The government played down the violence as resulting from a “misunderstanding” over pay.
Army spokesman Malak Ayuen told AFP that five soldiers had been killed and that those found responsible would face a court martial.
“It’s unfortunate that this morning fighting ensued among the commandos themselves over salary,” he said.
“What happened was a misunderstanding among the commandos and it ended in their unit.”
According to independent Tamazuj radio, the fighting started after soldiers argued with a military pay committee. Other local media carried unconfirmed reports that the fighting broke out between guards loyal to President Salva Kiir and a commando unit under top general Gatwech Gai.

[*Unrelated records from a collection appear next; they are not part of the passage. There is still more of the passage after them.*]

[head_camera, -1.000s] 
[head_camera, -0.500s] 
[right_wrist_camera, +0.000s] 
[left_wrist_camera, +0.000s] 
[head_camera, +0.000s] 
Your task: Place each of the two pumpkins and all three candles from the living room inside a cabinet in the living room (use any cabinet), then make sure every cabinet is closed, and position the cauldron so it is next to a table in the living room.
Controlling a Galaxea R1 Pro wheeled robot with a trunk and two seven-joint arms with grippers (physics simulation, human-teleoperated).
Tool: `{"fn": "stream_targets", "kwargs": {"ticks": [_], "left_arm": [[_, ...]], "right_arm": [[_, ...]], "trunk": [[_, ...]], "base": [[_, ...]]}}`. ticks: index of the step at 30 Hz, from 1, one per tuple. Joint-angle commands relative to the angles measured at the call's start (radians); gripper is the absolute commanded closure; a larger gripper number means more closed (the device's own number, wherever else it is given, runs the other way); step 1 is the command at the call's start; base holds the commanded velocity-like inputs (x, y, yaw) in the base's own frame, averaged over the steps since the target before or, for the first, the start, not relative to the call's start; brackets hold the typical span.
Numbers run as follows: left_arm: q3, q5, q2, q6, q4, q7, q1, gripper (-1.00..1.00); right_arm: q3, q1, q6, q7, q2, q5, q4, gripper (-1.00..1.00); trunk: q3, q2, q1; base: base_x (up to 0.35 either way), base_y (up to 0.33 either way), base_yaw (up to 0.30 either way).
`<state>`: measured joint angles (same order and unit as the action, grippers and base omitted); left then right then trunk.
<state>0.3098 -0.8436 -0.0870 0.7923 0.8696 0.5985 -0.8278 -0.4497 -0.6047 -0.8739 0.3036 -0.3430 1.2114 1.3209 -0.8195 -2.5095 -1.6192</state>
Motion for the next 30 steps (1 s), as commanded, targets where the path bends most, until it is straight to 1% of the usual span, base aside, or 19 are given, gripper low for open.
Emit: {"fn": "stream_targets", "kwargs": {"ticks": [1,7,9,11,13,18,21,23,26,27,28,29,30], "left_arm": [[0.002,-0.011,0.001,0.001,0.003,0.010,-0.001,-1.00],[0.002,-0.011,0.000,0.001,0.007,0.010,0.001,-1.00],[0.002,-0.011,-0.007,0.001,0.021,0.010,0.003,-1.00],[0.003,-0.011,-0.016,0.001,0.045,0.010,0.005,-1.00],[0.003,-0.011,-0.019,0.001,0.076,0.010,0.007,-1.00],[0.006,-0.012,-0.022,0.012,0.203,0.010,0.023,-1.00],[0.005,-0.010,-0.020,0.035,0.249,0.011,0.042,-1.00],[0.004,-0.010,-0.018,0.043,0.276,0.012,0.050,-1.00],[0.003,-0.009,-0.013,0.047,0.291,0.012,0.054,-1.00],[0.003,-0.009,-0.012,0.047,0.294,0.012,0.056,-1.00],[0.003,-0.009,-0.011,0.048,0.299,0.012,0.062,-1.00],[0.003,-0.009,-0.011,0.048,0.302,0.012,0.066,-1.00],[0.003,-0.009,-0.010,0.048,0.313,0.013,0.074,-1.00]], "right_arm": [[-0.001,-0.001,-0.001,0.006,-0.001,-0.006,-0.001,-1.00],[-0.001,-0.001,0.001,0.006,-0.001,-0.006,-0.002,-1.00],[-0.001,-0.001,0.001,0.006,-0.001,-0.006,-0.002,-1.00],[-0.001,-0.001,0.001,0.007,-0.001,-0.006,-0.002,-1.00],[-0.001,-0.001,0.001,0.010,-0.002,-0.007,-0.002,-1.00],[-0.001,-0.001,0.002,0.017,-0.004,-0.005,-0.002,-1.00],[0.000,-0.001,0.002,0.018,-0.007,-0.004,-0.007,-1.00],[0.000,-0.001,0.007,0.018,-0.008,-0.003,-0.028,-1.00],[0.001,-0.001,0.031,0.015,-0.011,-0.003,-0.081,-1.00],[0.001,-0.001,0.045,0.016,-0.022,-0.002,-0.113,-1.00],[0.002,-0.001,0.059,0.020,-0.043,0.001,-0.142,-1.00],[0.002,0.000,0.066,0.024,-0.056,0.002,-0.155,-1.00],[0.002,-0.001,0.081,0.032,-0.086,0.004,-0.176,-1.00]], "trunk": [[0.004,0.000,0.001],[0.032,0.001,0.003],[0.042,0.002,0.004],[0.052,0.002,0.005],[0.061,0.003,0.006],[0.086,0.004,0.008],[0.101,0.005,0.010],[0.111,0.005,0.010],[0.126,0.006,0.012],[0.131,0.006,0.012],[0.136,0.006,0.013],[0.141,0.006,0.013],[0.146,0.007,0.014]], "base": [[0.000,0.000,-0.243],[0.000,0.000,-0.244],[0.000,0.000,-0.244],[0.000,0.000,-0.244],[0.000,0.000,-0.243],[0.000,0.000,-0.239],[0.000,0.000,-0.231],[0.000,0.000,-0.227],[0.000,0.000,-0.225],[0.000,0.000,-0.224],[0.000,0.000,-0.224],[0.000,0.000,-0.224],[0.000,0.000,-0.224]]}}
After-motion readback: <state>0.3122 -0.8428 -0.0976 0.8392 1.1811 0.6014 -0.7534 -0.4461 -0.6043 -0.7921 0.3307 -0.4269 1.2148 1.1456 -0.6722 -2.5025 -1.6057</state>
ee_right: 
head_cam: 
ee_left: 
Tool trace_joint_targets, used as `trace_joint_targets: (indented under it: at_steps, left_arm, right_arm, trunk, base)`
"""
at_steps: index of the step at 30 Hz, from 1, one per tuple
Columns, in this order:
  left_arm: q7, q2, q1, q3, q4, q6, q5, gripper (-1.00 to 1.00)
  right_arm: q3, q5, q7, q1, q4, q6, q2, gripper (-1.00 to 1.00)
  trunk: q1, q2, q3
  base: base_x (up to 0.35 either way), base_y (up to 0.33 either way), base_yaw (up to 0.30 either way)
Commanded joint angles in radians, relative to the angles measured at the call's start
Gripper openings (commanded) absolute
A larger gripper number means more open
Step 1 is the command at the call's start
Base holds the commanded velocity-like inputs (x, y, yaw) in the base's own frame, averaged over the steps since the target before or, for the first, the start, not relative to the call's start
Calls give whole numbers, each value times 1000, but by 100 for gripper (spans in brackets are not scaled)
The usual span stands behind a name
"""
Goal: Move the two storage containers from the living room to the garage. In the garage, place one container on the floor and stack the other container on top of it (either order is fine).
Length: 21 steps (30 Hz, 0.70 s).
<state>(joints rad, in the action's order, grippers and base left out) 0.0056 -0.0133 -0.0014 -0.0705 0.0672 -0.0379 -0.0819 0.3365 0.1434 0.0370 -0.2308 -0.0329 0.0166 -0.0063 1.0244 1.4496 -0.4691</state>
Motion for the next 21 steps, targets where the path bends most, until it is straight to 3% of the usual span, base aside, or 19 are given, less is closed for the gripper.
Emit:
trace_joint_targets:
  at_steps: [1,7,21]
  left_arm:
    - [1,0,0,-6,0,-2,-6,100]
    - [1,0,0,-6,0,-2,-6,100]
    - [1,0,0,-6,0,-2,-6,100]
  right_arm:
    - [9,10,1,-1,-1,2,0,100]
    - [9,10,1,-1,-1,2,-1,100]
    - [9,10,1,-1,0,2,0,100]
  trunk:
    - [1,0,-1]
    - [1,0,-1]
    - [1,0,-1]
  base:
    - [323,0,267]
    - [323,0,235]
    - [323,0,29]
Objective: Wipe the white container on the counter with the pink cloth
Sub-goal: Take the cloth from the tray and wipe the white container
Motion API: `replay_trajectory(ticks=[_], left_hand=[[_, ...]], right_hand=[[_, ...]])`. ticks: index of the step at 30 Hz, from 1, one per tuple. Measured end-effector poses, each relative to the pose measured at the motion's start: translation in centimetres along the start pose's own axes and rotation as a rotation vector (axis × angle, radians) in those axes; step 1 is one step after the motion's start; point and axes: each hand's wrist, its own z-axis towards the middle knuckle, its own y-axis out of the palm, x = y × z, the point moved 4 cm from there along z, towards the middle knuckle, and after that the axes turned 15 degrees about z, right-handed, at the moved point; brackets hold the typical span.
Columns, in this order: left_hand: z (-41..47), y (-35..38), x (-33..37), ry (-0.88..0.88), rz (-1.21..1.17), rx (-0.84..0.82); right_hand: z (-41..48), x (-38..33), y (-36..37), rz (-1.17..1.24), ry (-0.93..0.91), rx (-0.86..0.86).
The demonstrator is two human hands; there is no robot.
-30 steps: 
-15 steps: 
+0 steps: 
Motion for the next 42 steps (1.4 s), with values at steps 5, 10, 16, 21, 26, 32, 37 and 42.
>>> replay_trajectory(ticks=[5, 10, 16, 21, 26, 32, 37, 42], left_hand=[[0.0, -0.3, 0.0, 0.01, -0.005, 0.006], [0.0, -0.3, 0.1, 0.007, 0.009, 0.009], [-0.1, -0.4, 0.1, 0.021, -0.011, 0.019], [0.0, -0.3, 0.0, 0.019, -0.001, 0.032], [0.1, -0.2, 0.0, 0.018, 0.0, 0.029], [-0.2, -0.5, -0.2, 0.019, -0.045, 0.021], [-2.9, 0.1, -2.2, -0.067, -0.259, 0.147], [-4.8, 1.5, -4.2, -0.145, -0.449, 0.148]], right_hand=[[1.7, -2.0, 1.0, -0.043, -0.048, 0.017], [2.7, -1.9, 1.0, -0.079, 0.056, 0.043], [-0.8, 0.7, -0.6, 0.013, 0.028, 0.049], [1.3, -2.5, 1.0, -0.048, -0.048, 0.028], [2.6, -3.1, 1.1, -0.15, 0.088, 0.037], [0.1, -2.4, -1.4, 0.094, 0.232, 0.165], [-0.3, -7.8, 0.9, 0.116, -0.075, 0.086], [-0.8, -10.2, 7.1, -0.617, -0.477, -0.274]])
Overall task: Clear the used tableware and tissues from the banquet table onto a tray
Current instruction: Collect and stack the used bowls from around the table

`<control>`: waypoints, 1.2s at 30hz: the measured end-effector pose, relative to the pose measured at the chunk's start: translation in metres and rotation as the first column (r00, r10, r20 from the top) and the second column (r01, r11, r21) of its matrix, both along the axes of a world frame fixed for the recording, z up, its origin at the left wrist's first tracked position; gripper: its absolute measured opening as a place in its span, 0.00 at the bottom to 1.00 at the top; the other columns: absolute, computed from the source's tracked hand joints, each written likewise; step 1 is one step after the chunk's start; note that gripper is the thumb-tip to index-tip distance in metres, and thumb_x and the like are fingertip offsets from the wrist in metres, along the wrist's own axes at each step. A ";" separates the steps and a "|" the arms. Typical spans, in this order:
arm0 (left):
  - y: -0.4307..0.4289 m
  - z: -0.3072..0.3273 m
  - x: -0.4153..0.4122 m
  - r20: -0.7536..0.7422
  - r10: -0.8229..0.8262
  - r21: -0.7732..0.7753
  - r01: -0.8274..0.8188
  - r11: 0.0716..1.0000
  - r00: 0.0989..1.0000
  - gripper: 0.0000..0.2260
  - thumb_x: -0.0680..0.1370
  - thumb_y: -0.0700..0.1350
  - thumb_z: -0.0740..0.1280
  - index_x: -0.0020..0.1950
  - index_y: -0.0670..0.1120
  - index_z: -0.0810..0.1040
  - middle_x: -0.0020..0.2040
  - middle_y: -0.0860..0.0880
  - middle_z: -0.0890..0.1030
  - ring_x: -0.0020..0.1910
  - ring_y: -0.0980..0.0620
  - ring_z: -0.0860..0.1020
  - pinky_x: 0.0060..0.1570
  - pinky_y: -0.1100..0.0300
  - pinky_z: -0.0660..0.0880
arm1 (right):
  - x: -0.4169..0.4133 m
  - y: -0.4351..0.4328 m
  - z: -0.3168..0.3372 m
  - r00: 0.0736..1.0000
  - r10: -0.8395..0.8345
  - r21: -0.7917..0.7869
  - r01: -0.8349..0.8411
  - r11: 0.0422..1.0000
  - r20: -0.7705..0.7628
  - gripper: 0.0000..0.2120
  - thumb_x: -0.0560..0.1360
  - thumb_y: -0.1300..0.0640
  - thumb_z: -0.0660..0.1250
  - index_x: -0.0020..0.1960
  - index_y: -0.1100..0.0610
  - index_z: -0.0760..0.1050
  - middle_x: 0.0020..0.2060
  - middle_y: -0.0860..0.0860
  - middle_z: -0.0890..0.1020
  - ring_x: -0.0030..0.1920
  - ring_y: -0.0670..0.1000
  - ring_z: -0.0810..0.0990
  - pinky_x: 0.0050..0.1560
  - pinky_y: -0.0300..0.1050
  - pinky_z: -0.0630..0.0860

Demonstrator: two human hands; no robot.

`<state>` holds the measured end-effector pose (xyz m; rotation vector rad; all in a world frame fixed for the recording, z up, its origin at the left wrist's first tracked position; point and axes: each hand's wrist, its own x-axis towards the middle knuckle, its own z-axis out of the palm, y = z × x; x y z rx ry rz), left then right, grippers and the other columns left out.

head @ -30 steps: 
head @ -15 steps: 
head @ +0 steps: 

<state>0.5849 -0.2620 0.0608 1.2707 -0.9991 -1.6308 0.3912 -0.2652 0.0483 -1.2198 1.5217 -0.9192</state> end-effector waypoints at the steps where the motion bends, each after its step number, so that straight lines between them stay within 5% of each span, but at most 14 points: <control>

The US embassy in Juba issued a statement advising people to stay indoors as hundreds of terrified residents flooded the main church in Juba, fearing a major outbreak of violence.
“When the fighting started we immediately ran to the church for protection,” said Annet Sitima, a local woman.
The conflict in South Sudan started in the capital Juba under similar circumstances nearly three months ago amid tensions within the ruling party between President Kiir and former vice- president Riek Machar.
The December 15 clashes, which spilt the army along ethnic lines, quickly spread across the country.
Since the initial week of fighting in Juba, the capital has been largely calm and key installations have been guarded by Ugandan troops, who intervened in the conflict in support of President Kiir.
Fighting between the national army and the rebels — made up of defectors and ethnic militia — has been centred around the towns of Bor, Malakal and Bentiu further north.
The unrest in South Sudan, the world’s newest nation which won independence from Khartoum in 2011, has left thousands dead and has displaced close to 900,000 people, including tens of thousands who have crammed into UN bases in fear of ethnic attacks.
At the same time, Kenya, Ethiopia, Djibouti, Rwanda and Burundi plan sending troops to South Sudan.
South Sudan peace mediator and special envoy of Igad Seyoum Mesfin told reporters today that the five neighbouring countries had expressed interest in contributing soldiers to the regional peacekeeping unit the regional authority proposed.
“On the composition of this force, countries in the region are being consulted. The force that will be deployed will be very small. The reason is we want to make it cost-effective and affordable for the international community to sustain this mission,” said Seyoum.